## WORK TO COMPLETE
Don't include pictures. Quote the lines below from the first through the line that contains "left gripper left".

Records from a collection
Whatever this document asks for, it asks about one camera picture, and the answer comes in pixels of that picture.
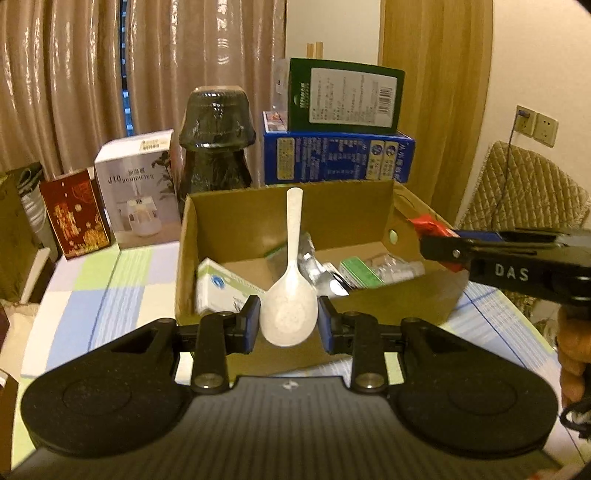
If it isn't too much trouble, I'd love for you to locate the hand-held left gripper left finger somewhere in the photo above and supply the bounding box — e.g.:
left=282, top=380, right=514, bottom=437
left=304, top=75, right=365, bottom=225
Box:
left=111, top=295, right=262, bottom=395

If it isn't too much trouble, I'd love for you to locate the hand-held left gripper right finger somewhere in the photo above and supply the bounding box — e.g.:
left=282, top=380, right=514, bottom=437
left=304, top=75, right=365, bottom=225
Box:
left=318, top=295, right=463, bottom=395

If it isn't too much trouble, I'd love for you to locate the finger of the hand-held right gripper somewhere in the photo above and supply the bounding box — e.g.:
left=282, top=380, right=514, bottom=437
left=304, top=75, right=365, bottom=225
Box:
left=420, top=236, right=472, bottom=273
left=451, top=231, right=506, bottom=243

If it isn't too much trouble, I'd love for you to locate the white plastic spoon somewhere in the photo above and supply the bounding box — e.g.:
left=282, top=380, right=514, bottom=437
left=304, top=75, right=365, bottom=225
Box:
left=261, top=187, right=320, bottom=347

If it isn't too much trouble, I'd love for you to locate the clear plastic case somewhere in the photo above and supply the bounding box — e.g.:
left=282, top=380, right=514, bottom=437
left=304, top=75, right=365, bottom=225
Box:
left=369, top=254, right=426, bottom=282

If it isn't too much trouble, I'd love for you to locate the white green-striped medicine box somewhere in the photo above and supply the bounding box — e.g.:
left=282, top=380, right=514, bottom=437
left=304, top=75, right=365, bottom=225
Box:
left=195, top=257, right=267, bottom=317

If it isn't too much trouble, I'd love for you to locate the silver foil bag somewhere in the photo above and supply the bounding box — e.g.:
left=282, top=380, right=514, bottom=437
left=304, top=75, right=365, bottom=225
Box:
left=265, top=233, right=352, bottom=296

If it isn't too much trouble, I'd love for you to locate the green medicine box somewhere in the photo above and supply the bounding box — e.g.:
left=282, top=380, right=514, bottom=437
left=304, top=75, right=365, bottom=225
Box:
left=339, top=256, right=384, bottom=289

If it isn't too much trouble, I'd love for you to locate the cardboard box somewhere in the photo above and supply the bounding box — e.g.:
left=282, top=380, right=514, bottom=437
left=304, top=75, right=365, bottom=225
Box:
left=175, top=179, right=469, bottom=377

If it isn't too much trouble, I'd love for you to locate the person's right hand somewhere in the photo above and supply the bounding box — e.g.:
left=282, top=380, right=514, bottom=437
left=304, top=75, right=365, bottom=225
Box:
left=556, top=307, right=591, bottom=407

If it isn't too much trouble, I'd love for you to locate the quilted chair cover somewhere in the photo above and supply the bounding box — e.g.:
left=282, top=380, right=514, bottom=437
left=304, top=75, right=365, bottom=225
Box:
left=457, top=141, right=591, bottom=319

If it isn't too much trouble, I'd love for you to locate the large blue carton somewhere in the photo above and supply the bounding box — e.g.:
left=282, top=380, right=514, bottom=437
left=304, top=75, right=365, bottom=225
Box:
left=262, top=111, right=415, bottom=188

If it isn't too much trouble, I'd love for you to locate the yellow-brown curtain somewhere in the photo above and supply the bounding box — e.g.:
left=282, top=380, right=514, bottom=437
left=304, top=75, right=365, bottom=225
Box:
left=381, top=0, right=495, bottom=222

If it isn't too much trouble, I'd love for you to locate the white humidifier box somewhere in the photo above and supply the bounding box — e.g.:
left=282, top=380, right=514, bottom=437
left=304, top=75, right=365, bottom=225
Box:
left=93, top=129, right=183, bottom=250

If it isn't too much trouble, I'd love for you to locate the dark green carton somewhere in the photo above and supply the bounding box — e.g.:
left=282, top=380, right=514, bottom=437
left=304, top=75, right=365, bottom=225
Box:
left=284, top=58, right=406, bottom=136

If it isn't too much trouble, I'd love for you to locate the dark glass jar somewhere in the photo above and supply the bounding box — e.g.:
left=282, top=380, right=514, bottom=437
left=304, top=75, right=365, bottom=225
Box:
left=178, top=85, right=257, bottom=208

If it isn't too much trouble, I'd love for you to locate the red gift box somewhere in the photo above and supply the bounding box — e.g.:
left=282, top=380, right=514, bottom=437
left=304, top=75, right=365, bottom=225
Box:
left=39, top=167, right=114, bottom=261

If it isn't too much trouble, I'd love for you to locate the brown cardboard carton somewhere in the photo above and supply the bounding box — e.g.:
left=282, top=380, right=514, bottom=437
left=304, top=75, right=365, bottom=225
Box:
left=0, top=173, right=51, bottom=303

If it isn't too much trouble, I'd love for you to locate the beige sheer curtain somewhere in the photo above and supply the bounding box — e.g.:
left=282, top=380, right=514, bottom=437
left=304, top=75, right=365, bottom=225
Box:
left=0, top=0, right=287, bottom=185

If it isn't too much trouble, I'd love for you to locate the white wall socket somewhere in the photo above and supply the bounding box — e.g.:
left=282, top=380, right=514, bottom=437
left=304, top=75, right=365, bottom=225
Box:
left=534, top=113, right=559, bottom=148
left=515, top=105, right=537, bottom=137

## RESPONSE BELOW
Whatever this document asks for, it asks about one camera picture, and the answer comes in pixels of that picture.
If it isn't too much trouble, I'd love for you to locate the hand-held left gripper left finger somewhere in the photo above and supply the bounding box — e.g.:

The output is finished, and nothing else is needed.